Nowadays it seems hard to avoid being excluded. You might have purchased your membership on the wrong date, for instance. Or, like Michael, said the wrong thing without any clear rules about what the right thing is.
Yet even though it’s not remotely apparent what rule Michael broke, I think I can guess what it was that did it. It was the word Nazi. And this would be funny if the whole thing wasn’t so tragic.
When Ken Livingstone was suspended from the Labour Party there was a lot of comment about his inability to avoid mentioning Hitler every time he appeared on television. But this is what I call the Fawlty Towers Fallacy. The problem isn’t that he mentioned the war. It’s what he said about Jews.
Livingstone claimed that “before he went mad and ended up killing six million Jews” Hitler supported Zionism. He continues to claim that this is true (which, just to be clear, it is not). With this statement he joined other Corbyn supporters who regularly make comparisons between Israel and Nazism.
The problem is not with mentioning Hitler, or generally using Hitler analogies, or loosely making Hitler comparisons. The problem isn’t being abusive or silly or hyperbolic.
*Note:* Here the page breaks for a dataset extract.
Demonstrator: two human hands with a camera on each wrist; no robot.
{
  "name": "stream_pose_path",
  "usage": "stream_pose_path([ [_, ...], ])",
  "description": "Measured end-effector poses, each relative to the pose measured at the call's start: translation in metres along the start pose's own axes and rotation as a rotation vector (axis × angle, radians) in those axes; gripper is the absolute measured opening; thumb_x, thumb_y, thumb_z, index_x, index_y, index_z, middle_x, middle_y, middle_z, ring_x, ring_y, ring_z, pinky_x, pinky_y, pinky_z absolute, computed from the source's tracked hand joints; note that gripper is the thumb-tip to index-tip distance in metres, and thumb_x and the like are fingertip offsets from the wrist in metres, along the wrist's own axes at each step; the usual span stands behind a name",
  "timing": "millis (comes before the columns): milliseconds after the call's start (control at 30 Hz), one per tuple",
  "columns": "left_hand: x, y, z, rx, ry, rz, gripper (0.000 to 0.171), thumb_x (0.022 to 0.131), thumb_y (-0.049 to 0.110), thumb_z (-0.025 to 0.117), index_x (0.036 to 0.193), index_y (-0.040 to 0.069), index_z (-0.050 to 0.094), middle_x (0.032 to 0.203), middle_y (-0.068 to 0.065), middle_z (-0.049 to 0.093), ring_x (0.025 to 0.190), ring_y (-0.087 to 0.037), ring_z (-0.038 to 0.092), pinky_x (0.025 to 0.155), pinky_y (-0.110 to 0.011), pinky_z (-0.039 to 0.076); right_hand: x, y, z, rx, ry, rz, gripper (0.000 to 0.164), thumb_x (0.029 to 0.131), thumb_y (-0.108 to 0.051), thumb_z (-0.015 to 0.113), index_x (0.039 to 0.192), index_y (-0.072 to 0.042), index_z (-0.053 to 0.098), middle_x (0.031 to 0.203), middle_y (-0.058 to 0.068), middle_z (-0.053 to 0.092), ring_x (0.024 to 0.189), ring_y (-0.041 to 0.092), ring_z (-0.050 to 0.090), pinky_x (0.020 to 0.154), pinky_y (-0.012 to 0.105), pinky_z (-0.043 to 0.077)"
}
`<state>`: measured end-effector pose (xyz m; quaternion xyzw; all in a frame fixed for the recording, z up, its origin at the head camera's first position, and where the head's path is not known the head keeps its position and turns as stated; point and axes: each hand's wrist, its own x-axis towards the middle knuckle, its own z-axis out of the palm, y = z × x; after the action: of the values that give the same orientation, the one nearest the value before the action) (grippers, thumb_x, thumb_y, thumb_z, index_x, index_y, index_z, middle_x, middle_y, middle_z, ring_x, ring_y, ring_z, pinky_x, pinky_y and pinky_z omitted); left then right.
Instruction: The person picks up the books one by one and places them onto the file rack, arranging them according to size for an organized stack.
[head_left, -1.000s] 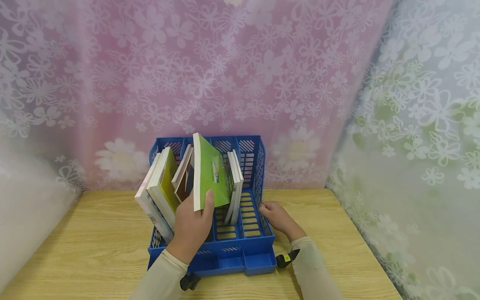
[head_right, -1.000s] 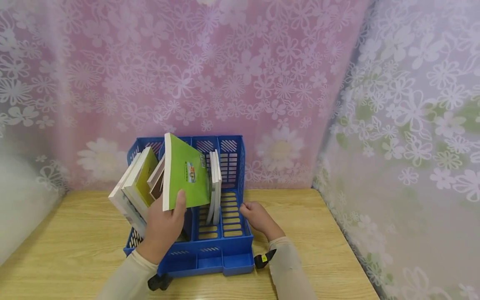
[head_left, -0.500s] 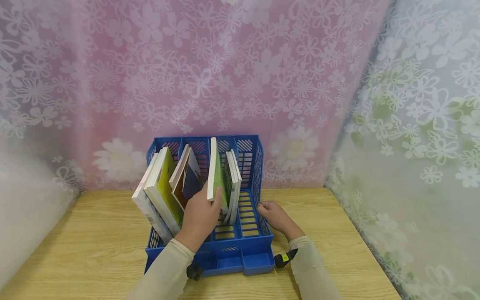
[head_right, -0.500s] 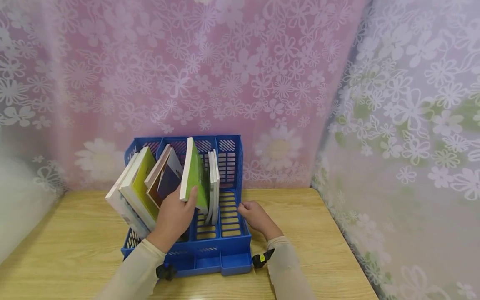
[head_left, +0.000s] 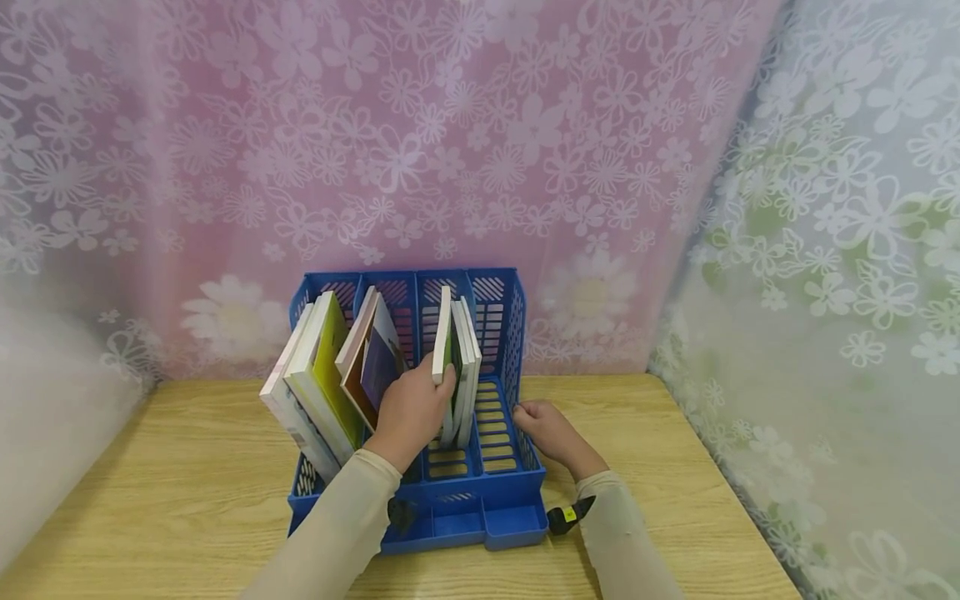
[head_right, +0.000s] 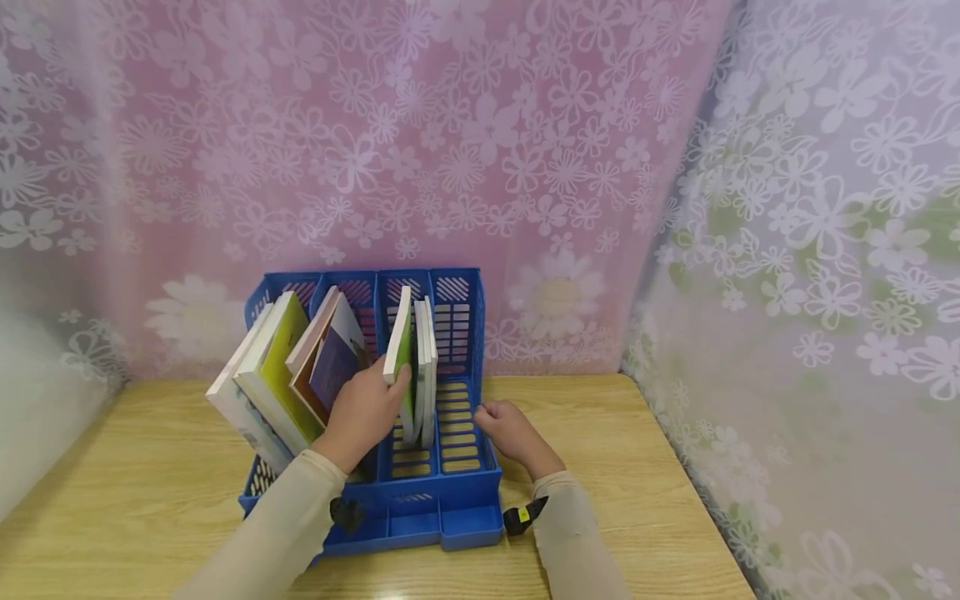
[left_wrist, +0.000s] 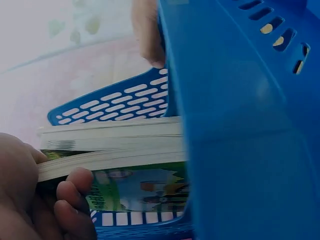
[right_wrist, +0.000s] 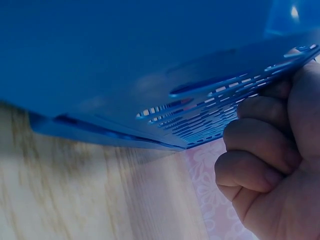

The problem is deliberately and systematically equating the Jews with their exterminators. The problem is with implying the Jews are authors of their own misfortune and as bad as their killers.
Israel isn’t being compared to the Nazis because of a want of tact. These people don’t compare Israel to Stalin, or to Pol Pot, or to Kim Il Sung. It is a deliberate and grossly offensive attack tailored specially for the Jews.
It is an attack that tells the survivors of the death camps that they should have learnt lessons from their suffering but haven’t. It is an attack that deliberately minimises Hitler’s genocide by comparing it to the conflict with the Palestinians. It is an attack that outrageously distorts Israeli policy and provides those who want it with a justification for the terrorist murder of Jews. It is shameful and has no place in a progressive party.
Nobody has a clue what they are doing or why they are doing it. The party is flailing
I thought, when suspending Mr Livingstone, that perhaps the Labour Party now appreciated this. Now it is clear they do not. In the grip of the Fawlty Towers Fallacy they haven’t decided to suspend antisemites, they had decided just to suspend anyone who mentions Hitler. Never mind if they are a Jew, whose grandparents were in Dachau concentration camp.
Instead of dealing with hatred of Jews, they are just running around in a panic. And when this leadership election is over, neither the panic nor the antisemitism will have gone away.
The Corbyn supporters who complain of a purge, the moderates who despair that there hasn’t been one, they are both correct. Maybe you are a member, maybe you aren’t; maybe that behaviour is OK, maybe it isn’t; maybe you will be out for ever, maybe we will let you back; maybe you can have a vote, maybe you can’t. Who knows?
Nobody has a clue what they are doing or why they are doing it. The party is flailing. Accuse someone of being a stormtrooper and goodbye, support the IRA and you can be shadow chancellor.
The only question I have for Michael now is an inversion of Groucho Marx’s famous quip. Why would he want to be part of a club that doesn’t want him as a member?
And if a party cannot retain someone like him — enterprising, full hearted, unpredictable, passionate, successful, excitable and exciting — it is doomed. Suspend Michael Foster and you are suspending the Labour Party on a rope.